## PROVIDED DATA
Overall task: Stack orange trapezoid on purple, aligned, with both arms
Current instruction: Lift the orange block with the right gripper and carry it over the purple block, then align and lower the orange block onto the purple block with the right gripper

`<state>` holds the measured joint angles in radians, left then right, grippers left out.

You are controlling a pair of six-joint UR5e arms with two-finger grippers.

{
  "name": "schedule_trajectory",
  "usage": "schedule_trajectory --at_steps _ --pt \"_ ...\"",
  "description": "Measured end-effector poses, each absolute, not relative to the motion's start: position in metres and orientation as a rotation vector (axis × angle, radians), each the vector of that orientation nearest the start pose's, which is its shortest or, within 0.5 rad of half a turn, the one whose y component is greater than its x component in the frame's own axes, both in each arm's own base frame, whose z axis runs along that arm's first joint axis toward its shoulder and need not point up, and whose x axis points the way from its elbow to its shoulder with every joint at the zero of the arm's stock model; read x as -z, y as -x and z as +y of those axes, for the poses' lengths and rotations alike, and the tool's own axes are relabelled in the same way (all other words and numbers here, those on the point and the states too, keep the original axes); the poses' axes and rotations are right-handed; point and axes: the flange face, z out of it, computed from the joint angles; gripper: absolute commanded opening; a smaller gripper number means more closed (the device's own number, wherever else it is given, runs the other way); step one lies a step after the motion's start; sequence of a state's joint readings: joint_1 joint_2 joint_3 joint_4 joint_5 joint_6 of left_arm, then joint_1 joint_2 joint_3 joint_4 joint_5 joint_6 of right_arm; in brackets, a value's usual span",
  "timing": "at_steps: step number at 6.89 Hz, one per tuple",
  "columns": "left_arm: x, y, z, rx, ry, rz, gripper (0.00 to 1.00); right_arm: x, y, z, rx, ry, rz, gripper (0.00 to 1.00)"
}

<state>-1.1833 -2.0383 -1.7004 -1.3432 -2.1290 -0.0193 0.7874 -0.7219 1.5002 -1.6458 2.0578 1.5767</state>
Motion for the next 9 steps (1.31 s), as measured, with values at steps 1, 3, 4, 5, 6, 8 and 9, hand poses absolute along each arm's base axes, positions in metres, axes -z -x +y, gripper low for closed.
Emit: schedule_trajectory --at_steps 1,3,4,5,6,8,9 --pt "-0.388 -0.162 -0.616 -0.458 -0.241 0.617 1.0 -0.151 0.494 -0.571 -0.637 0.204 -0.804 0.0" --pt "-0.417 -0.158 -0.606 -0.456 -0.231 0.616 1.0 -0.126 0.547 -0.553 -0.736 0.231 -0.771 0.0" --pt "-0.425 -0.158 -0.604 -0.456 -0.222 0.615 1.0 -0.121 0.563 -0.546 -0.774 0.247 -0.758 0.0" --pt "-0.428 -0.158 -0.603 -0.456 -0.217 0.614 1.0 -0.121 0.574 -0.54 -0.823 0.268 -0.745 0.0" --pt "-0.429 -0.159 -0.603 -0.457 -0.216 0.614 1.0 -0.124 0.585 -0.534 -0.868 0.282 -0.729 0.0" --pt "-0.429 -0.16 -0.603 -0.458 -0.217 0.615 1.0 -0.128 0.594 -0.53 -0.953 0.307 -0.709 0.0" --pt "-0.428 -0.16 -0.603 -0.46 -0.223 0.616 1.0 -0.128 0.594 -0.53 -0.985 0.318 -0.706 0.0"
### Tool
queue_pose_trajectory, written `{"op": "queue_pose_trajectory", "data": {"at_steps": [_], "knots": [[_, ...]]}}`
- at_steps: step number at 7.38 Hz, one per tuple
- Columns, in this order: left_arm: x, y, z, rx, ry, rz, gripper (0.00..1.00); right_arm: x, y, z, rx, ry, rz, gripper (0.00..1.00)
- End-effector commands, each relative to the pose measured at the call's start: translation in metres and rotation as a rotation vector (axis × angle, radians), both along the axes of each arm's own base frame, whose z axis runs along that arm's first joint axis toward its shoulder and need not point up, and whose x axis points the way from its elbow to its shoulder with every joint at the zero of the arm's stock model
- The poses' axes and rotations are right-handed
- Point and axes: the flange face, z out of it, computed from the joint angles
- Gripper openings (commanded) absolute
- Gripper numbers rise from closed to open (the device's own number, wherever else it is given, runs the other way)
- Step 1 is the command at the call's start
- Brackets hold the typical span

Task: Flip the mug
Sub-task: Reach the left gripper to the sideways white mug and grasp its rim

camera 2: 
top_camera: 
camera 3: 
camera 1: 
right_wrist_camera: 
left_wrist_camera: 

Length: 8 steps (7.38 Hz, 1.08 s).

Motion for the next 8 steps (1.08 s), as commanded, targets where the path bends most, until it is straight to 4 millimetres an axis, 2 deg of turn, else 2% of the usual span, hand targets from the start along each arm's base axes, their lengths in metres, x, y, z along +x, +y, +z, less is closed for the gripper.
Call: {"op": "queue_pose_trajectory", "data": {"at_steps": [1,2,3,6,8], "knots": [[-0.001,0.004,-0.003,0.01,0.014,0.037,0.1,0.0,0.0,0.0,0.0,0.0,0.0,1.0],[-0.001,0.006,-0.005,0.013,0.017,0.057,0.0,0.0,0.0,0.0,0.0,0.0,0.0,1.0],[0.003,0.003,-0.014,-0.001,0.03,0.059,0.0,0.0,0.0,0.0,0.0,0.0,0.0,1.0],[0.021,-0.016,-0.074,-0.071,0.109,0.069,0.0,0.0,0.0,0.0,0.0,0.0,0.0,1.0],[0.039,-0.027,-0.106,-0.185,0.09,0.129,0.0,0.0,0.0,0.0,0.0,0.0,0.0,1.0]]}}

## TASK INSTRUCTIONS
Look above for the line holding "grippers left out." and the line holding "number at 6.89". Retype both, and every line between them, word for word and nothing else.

## REPLY TO THE TASK
`<state>` holds the measured joint angles in radians, left then right, grippers left out.

You are controlling a pair of six-joint UR5e arms with two-finger grippers.

{
  "name": "schedule_trajectory",
  "usage": "schedule_trajectory --at_steps _ --pt \"_ ...\"",
  "description": "Measured end-effector poses, each absolute, not relative to the motion's start: position in metres and orientation as a rotation vector (axis × angle, radians), each the vector of that orientation nearest the start pose's, which is its shortest or, within 0.5 rad of half a turn, the one whose y component is greater than its x component in the frame's own axes, both in each arm's own base frame, whose z axis runs along that arm's first joint axis toward its shoulder and need not point up, and whose x axis points the way from its elbow to its shoulder with every joint at the zero of the arm's stock model; read x as -z, y as -x and z as +y of those axes, for the poses' lengths and rotations alike, and the tool's own axes are relabelled in the same way (all other words and numbers here, those on the point and the states too, keep the original axes); the poses' axes and rotations are right-handed; point and axes: the flange face, z out of it, computed from the joint angles; gripper: absolute commanded opening; a smaller gripper number means more closed (the device's own number, wherever else it is given, runs the other way); step one lies a step after the motion's start; sequence of a state's joint readings: joint_1 joint_2 joint_3 joint_4 joint_5 joint_6 of left_arm, then joint_1 joint_2 joint_3 joint_4 joint_5 joint_6 of right_arm; in brackets, a value's usual span",
  "timing": "at_steps: step number at 6.89 Hz, one per tuple",

The response to the exercise is complete.